Three former Georgia Tech researchers have been sentenced for their roles in a scheme to defraud the university and the Central Intelligence Agency, federal prosecutors announced Wednesday.
James G. Maloney, former chief scientist for the Georgia Tech Research Institute, and James J. Acree and James D. Fraley III had access to a university credit card that was supposed to be for official business, the U.S. Department of Justice said in a statement. Instead they used it to finance about $200,000 in personal expenses from 2007 through 2013.
According to prosecutors, the men purchased items including two four-wheelers, two 52-inch flat-screen televisions, Apple computers, iPads, Kindle e-readers, digital and video cameras, a 3D printer, Bose headphones and sports watches with heart rate monitors.
Acree and Fraley pleaded guilty in 2016 and cooperated with the government. Maloney pleaded guilty in May.

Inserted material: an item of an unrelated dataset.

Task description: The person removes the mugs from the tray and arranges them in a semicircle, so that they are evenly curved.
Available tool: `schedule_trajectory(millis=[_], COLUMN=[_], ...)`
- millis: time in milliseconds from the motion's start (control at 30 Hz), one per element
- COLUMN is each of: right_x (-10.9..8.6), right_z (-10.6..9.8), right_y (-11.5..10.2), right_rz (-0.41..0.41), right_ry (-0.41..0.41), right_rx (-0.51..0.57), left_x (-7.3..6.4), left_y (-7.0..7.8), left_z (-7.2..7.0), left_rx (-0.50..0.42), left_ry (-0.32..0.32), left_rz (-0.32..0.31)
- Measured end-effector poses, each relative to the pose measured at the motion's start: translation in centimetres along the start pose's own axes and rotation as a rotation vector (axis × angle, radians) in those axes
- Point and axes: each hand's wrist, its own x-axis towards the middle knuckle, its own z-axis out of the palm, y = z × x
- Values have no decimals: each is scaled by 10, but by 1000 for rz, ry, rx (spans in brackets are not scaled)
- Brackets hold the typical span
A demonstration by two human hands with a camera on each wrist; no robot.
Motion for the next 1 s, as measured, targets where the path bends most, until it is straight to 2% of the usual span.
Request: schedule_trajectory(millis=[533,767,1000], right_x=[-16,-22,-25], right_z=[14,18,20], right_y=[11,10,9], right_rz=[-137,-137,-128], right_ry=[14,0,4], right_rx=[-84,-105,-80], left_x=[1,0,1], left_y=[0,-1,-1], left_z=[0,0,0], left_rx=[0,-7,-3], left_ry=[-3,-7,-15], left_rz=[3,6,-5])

U.S. Attorney Ryan K. Buchanan said Maloney "took advantage of his high position at GTRI to line his own pockets at the public's expense."
The men, experts in electromagnetic analysis and measurements, worked at GTRI’s Advanced Concepts Laboratory on projects funded by the Department of Defense, intelligence agencies and private industry.
Maloney, 58, of Marietta, Georgia, was sentenced to five years and 10 months in prison and ordered to pay $1.9 million in restitution, the DOJ said.
"Maloney’s sentence should send a clear message to anyone seeking to abuse their positions for personal gain, the FBI will find you and hold you accountable," said Keri Farley, special agent in charge of FBI Atlanta.
Acree, 58, of Atlanta, was sentenced to three years of probation with the first year to be served on home confinement and was ordered to pay $604,692 in restitution, Buchanan's office said. Fraley, 45, of Canton, also received three years of probation with the first eight months on home confinement and was ordered to pay $476,960.